UK Law Enforcement Agencies Campaign to Employ Discriminatory Facial Recognition Systems

Police forces across the United Kingdom effectively campaigned to use a facial recognition system acknowledged as discriminatory against females, youths, and individuals from minority ethnic backgrounds, after complaining that a more accurate version generated fewer investigative leads.

How the System Works

UK forces use the national police database to conduct searches using historical face recognition. This procedure entails comparing a reference photograph of a person of interest against a repository of more than 19 million mugshots to find possible hits.

Acknowledged Discrimination

The UK interior ministry admitted last week that the technology was flawed. This acknowledgment followed a review by the government's National Physical Laboratory found it misidentified people of Black and Asian heritage and females at much greater frequency than white men. The Home Office said it “had acted on the findings”.

“This raises the issue of whether this technology only becomes useful if users tolerate discrimination in ethnicity and gender. Convenience is a poor argument for disregarding basic freedoms.”

Known Issue

Internal documents show that this bias has been recognized for more than a year. Furthermore, law enforcement lobbied to reverse an initial decision that was intended to mitigate the problem.

Senior officers were informed of the system's bias in September 2024. The Home Office-commissioned laboratory study concluded the system was more likely to suggest incorrect matches for photos of females, individuals of Black ethnicity, and those aged 40 and under.

A Policy U-Turn

In reaction, the national police leadership body ordered that the accuracy setting required for possible hits be increased to a level where the disparity was significantly reduced.

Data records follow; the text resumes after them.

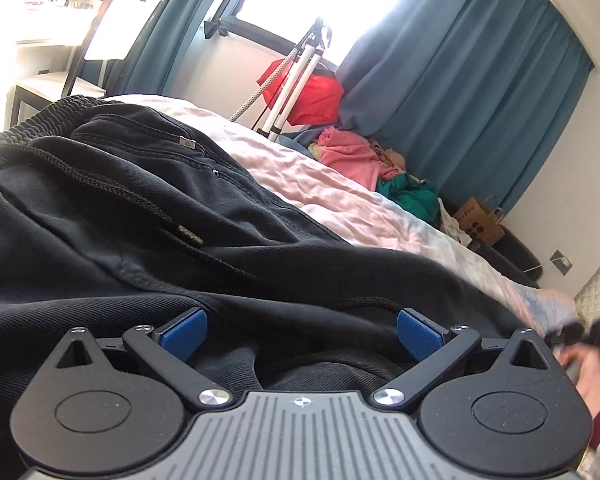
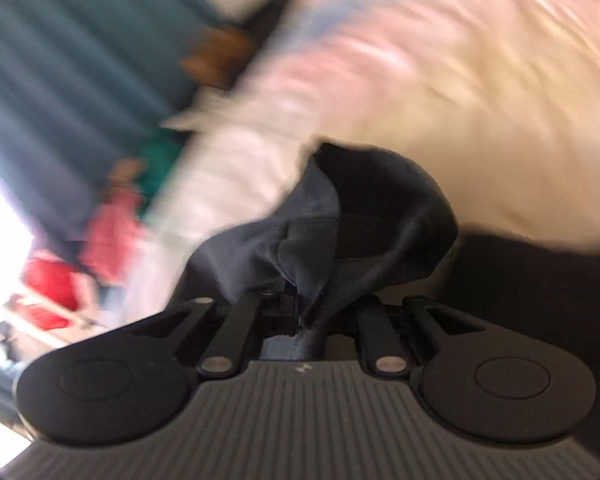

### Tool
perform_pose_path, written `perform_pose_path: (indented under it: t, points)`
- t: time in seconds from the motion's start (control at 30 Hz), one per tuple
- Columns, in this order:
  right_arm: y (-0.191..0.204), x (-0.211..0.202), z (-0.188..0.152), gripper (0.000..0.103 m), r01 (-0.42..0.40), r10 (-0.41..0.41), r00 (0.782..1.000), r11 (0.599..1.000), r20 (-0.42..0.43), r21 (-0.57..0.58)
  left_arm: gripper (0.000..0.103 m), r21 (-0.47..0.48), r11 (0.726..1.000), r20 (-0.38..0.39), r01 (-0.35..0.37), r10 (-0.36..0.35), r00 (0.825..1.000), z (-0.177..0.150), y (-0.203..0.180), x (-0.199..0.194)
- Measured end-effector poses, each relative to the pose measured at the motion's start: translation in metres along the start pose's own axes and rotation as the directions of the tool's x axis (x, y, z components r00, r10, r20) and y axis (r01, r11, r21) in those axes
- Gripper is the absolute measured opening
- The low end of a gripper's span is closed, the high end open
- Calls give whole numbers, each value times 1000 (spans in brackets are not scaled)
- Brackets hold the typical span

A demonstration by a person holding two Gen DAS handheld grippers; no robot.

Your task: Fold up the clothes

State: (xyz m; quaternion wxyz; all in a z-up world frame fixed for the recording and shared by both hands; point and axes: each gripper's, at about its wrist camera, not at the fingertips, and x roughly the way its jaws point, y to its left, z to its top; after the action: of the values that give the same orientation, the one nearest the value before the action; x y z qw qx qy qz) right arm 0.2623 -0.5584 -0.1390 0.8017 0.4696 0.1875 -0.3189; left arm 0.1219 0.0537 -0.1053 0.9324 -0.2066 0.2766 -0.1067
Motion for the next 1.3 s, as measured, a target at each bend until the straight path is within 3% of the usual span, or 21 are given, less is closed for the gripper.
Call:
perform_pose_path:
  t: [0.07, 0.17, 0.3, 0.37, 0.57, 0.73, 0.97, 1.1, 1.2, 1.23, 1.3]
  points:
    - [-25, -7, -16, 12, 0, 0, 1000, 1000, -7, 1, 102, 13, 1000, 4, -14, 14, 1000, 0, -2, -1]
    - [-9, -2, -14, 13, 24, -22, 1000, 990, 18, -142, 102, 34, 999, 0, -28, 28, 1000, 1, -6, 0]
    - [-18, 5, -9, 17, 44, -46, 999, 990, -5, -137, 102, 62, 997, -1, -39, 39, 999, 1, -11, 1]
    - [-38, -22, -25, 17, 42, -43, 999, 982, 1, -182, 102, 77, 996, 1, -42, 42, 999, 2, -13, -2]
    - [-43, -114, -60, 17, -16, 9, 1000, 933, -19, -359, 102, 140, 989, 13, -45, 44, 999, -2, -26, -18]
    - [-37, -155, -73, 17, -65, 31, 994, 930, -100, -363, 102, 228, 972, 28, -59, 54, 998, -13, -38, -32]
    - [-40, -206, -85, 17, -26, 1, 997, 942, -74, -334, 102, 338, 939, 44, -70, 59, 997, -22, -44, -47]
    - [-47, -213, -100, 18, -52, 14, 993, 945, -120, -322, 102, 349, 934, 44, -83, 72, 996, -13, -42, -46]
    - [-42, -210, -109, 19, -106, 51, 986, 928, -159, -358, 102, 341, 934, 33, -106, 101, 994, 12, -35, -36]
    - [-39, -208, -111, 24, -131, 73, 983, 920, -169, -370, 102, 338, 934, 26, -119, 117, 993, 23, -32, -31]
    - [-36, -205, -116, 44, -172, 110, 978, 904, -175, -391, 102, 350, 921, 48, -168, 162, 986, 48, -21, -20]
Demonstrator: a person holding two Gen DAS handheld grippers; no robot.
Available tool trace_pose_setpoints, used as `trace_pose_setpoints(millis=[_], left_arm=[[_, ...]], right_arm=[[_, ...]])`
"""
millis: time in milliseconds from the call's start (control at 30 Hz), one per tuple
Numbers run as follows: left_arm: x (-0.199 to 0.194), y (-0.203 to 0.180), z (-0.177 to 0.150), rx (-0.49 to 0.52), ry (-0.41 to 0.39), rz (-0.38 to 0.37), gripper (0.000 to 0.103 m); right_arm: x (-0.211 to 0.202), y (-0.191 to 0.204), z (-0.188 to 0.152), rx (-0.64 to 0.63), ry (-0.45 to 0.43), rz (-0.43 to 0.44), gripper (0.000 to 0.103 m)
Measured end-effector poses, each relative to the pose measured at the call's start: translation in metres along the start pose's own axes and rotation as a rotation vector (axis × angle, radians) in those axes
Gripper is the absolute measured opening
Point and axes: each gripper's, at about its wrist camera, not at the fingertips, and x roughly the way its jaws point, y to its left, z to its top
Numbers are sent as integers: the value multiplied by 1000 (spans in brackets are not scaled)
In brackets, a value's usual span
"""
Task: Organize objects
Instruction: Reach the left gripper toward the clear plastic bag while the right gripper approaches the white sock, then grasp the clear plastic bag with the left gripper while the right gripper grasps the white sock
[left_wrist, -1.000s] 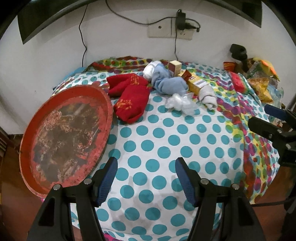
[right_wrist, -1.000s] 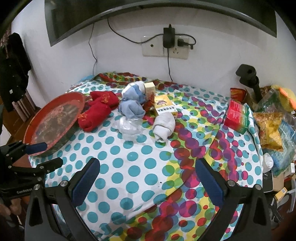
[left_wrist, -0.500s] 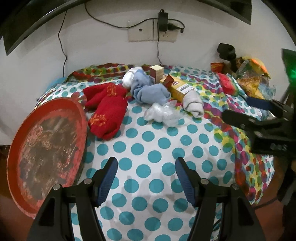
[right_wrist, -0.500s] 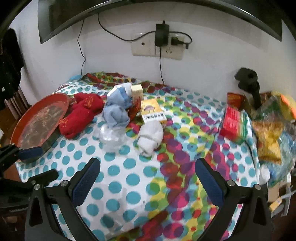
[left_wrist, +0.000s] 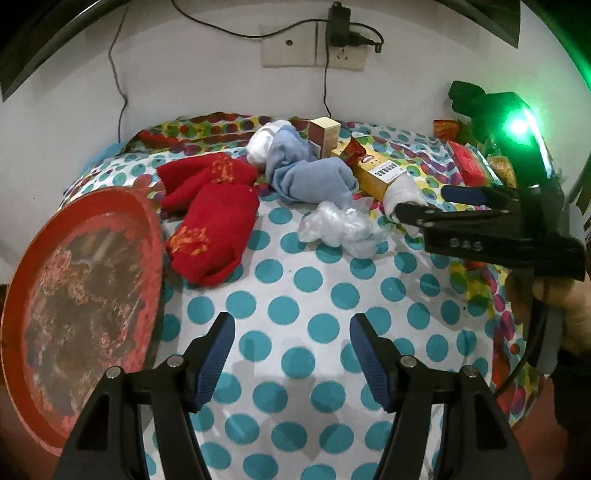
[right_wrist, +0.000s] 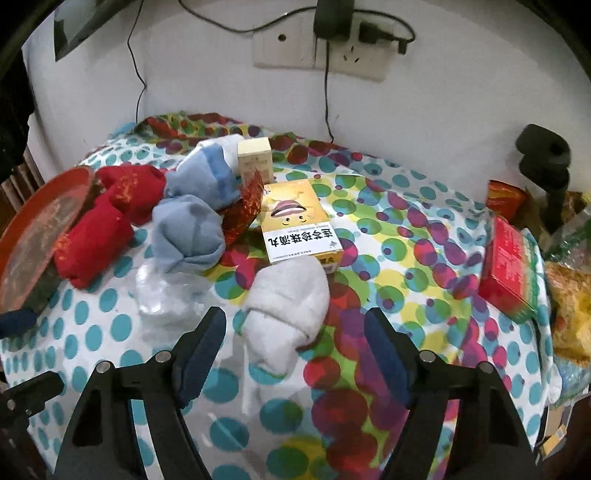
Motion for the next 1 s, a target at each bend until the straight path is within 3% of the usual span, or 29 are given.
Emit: trace_pose_setpoints(millis=[133,200,367,600,800,1000], left_arm=[[13,-7,11,16,15,-13,67],[17,-10,15,21,14,-16,67],[31,-22,30,52,18,-19,67],[53,-31,52,37,34,-44,67],[77,-40,68,40,42,0,67],[101,-31,70,6,75,-14,67]], right_arm=[[14,-1,2,-9,8,-14,70],[20,-1,3,-10,14,3,56],[22,-2,1,-9,1,35,44],[14,-25,-9,26,-7,0,43],[12,-31,-14,44,-15,13,43],[13,-32,-15,50,-12,19,44]])
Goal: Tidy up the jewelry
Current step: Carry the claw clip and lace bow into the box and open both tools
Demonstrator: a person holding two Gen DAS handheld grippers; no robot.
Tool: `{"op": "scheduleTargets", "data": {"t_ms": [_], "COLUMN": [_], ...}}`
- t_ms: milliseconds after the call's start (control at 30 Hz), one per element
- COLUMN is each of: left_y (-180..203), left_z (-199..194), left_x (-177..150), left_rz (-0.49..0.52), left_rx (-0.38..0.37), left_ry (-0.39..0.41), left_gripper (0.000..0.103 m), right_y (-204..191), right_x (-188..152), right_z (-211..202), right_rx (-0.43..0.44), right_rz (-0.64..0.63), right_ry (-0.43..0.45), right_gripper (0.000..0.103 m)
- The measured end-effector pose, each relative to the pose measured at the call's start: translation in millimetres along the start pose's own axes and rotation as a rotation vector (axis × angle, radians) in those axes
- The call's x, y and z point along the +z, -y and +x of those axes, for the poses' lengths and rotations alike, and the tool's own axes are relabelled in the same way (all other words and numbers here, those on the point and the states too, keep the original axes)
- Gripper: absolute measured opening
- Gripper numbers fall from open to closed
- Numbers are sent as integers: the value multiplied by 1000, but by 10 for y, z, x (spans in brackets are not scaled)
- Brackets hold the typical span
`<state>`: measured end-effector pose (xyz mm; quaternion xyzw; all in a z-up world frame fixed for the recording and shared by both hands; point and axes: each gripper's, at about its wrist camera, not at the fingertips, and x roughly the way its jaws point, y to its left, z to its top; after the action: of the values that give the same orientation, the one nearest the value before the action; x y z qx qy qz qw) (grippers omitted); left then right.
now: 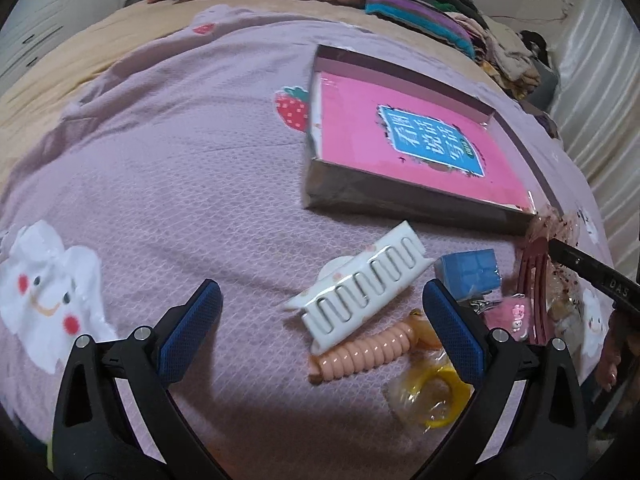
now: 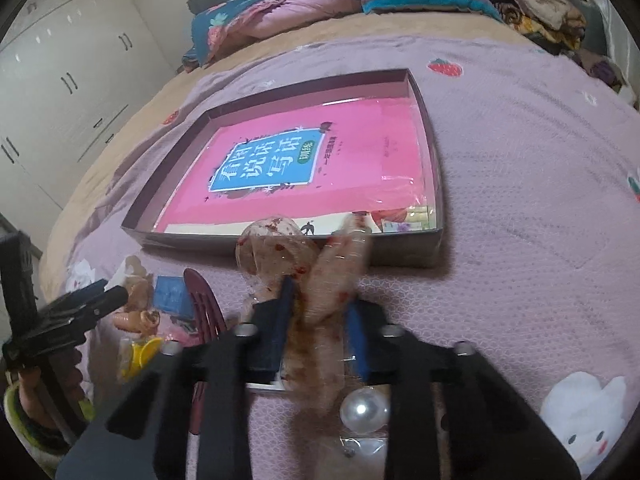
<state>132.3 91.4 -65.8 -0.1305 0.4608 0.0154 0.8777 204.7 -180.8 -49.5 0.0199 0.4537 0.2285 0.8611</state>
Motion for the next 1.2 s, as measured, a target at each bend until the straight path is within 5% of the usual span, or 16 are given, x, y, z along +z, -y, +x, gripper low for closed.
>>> {"op": "scheduleTargets", "data": {"t_ms": [133, 200, 467, 800, 1200], "left_y": [141, 241, 429, 587, 718], "left_z": [89, 115, 121, -304, -452], "left_x": [53, 71, 58, 257, 721], "left_rz": [71, 127, 209, 200, 187], "left_rx": [-5, -4, -12, -61, -59], "left_ry": [-3, 11, 2, 90, 172], "left_gripper": [93, 83, 19, 19, 19], "right_y": [-32, -29, -46, -106, -263], "right_x": [-35, -50, -117, -232, 27], "right_z": [-126, -196, -515, -916, -1038], "right_rx": [-35, -46, -87, -69, -38], "right_rz": [-45, -55, -87, -105, -152], "right_ry": [37, 55, 120, 190, 237], "right_gripper": [13, 13, 13, 13, 13]}}
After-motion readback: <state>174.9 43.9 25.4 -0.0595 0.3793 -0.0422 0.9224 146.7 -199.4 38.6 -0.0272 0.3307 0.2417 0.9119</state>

However, this decision was overturned the next month following complaints from police that the modified technology was producing fewer “useful lines of inquiry”. Internal records show the higher threshold cut the proportion of queries resulting in potential matches from 56% to a just under 15%.

Severe Disparities

Although the Home Office and NPCC refused to say what setting is now in operation, the recent NPL study discovered the system could generate incorrect matches for women of Black heritage nearly a hundred times more frequently than for Caucasian women at certain settings.

The Home Office commented on these results: “The testing identified that in a limited set of circumstances the algorithm is more likely to wrongly flag some population segments in its match reports.”

Operational Effectiveness vs. Bias

Describing the impact of the brief increase to the system's accuracy setting, the NPCC documents state: “This adjustment significantly reduces the impact of discrimination across legally safeguarded attributes of ethnicity, age and sex but had a significant negative impact on police efficiency”. The documents further note that forces argued that “a previously useful tool returned outcomes of questionable value”.

Broader Rollout Plans

Meanwhile, the government has launched a ten-week consultation on its proposals to expand the use of biometric scanning systems. Policing minister Sarah Jones has labeled the tool as the “biggest breakthrough since DNA matching”.

Criticism from Advisors and Monitors

The chair of a police oversight board, chair of the advisory panel for the national policing equality strategy, commented: “We observed very little consideration in equality strategy sessions of the facial recognition rollout even with obvious cross-over with the plan’s concerns.

“This disclosure demonstrate once again that the anti-racism commitments the police has made via the race action plan are not being translated into wider practice. Independent assessments have cautioned that innovative tools are being rolled out in a landscape where racial disparities, weak scrutiny and poor data collection already persist.

“Any use of facial recognition must adhere to strict national standards, be independently scrutinised, and prove it diminishes rather than compounds racial disparity.”

Home Office Response

A Home Office spokesperson stated: “The Home Office treat the conclusions of the report with utmost gravity and we have already taken action. A updated software has been externally evaluated and acquired, which has no statistically significant bias. It will be tested in the coming months and will be subject to evaluation.

“The foremost aim is protecting the public. This gamechanging technology will support police to put criminals and rapists behind bars. There is human involvement in every step of the procedure and no further action would be pursued without specialist personnel carefully reviewing the results.”

Craig Richardson
Craig Richardson

A tech journalist and software developer with over a decade of experience covering emerging technologies and digital trends.